About this task:
Set out exactly, line by line, the stretch of data below that begins at the line containing "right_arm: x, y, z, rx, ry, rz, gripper" and ends at the line containing "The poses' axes", with both ends kept.

Source material:
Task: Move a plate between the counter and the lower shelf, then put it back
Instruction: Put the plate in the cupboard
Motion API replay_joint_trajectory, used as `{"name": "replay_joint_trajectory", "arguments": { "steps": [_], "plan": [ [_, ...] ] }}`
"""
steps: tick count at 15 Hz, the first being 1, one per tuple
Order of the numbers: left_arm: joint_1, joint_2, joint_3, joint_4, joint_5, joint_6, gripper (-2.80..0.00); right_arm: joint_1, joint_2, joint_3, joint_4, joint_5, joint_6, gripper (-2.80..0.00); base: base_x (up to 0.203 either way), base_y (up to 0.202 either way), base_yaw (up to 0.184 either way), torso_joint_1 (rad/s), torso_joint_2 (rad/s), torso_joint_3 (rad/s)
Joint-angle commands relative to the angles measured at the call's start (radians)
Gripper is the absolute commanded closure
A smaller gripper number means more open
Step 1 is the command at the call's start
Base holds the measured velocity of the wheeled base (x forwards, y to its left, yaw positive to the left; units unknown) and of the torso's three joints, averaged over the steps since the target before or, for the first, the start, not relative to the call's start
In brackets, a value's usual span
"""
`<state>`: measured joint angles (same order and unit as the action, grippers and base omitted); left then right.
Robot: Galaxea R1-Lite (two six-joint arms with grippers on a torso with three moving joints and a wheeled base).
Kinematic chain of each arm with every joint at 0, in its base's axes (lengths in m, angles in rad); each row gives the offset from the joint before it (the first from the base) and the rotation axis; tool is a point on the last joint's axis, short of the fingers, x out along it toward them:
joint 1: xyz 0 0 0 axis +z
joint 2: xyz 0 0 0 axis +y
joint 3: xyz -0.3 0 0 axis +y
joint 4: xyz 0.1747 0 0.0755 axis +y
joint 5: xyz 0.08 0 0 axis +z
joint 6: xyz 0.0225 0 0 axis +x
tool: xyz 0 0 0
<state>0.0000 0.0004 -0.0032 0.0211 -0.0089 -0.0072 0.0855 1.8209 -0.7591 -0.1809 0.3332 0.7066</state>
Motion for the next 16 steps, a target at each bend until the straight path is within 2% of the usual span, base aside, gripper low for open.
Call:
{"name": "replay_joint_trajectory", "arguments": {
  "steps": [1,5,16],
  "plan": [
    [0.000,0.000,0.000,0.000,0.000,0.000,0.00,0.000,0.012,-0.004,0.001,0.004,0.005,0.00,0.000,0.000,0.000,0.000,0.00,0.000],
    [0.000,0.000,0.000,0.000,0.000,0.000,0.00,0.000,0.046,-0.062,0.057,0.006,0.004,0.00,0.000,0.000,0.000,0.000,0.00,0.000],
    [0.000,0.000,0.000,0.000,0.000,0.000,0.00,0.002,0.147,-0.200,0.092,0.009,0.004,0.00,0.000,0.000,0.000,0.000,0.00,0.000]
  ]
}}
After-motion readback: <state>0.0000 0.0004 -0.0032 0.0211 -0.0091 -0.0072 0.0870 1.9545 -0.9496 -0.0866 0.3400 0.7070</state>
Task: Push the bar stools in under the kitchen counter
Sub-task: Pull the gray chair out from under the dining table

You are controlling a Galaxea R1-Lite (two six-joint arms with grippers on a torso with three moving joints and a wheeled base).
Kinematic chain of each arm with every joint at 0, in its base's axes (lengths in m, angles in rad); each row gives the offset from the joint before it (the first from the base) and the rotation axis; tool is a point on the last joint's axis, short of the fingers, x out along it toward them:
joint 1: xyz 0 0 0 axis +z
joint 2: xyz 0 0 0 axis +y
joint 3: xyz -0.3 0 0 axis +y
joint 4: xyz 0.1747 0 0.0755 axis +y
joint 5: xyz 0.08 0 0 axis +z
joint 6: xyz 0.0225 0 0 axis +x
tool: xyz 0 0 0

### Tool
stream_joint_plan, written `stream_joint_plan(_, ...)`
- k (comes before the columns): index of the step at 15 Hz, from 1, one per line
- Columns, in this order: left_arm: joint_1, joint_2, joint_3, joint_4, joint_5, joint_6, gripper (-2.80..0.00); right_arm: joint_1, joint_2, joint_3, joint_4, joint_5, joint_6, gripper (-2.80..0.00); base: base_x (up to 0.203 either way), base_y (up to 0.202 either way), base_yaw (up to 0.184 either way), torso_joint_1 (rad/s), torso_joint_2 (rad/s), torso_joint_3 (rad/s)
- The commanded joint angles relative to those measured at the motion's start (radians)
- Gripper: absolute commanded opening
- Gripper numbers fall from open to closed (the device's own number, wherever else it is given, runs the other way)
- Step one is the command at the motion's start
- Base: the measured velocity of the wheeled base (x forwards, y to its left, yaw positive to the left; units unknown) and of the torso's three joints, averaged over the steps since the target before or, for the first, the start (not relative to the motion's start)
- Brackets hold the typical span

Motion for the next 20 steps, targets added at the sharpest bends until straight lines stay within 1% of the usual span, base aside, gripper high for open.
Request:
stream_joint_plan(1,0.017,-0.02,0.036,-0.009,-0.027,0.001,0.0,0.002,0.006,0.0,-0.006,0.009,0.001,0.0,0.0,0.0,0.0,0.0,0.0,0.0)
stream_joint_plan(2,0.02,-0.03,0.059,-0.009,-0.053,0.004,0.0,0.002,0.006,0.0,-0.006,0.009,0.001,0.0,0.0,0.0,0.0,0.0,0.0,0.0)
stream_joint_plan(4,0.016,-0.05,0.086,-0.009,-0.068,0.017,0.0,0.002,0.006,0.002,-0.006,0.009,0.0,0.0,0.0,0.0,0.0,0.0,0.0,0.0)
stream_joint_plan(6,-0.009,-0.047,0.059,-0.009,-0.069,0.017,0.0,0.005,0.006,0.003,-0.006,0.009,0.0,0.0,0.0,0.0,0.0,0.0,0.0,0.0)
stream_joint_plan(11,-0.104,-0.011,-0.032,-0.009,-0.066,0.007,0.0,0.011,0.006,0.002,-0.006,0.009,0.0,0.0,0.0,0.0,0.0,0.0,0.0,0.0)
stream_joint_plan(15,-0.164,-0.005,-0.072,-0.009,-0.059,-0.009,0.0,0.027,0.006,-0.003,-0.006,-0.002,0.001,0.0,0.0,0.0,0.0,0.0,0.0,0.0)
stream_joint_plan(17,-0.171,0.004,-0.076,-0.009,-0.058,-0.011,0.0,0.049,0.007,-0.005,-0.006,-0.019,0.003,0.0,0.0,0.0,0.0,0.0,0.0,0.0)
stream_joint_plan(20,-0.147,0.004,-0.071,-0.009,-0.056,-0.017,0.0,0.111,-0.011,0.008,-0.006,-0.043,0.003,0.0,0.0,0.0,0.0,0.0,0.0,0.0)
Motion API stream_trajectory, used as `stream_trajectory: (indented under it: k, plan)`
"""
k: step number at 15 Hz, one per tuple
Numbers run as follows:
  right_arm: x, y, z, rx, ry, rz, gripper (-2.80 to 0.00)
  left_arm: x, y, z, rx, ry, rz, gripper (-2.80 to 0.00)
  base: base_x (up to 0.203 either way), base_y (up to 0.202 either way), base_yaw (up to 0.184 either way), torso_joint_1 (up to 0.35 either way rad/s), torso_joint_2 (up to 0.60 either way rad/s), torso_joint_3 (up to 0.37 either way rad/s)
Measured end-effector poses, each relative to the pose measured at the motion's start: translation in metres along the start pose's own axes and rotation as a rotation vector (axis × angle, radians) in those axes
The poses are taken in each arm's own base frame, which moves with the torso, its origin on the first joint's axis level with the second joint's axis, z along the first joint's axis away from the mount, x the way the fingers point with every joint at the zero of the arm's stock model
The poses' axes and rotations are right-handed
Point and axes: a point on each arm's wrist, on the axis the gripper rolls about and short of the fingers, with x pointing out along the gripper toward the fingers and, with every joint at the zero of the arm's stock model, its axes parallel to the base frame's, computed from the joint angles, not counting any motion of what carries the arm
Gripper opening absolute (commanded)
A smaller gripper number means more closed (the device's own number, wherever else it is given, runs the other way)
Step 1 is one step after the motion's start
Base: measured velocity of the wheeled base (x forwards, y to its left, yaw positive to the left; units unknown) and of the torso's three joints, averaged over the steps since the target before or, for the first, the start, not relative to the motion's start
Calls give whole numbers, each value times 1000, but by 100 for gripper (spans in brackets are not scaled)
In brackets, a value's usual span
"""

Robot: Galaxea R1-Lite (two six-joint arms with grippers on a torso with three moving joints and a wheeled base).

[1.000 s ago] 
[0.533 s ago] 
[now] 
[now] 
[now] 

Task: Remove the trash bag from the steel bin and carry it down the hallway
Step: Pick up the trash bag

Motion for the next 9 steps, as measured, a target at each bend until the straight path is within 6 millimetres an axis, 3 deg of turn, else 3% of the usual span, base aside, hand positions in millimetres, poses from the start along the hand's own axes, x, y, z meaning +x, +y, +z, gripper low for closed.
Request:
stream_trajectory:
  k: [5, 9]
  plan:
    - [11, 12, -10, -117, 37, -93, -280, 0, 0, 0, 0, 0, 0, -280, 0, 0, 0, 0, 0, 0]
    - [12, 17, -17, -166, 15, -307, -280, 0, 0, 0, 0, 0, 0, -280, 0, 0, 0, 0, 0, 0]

Task solution:
  right_arm: x, y, z, rx, ry, rz, gripper (-2.80 to 0.00)
  left_arm: x, y, z, rx, ry, rz, gripper (-2.80 to 0.00)
  base: base_x (up to 0.203 either way), base_y (up to 0.202 either way), base_yaw (up to 0.184 either way), torso_joint_1 (up to 0.35 either way rad/s), torso_joint_2 (up to 0.60 either way rad/s), torso_joint_3 (up to 0.37 either way rad/s)
Measured end-effector poses, each relative to the pose measured at the motion's start: translation in metres along the start pose's own axes and rotation as a rotation vector (axis × angle, radians) in those axes
The poses are taken in each arm's own base frame, which moves with the torso, its origin on the first joint's axis level with the second joint's axis, z along the first joint's axis away from the mount, x the way the fingers point with every joint at the zero of the arm's stock model
The poses' axes and rotations are right-handed

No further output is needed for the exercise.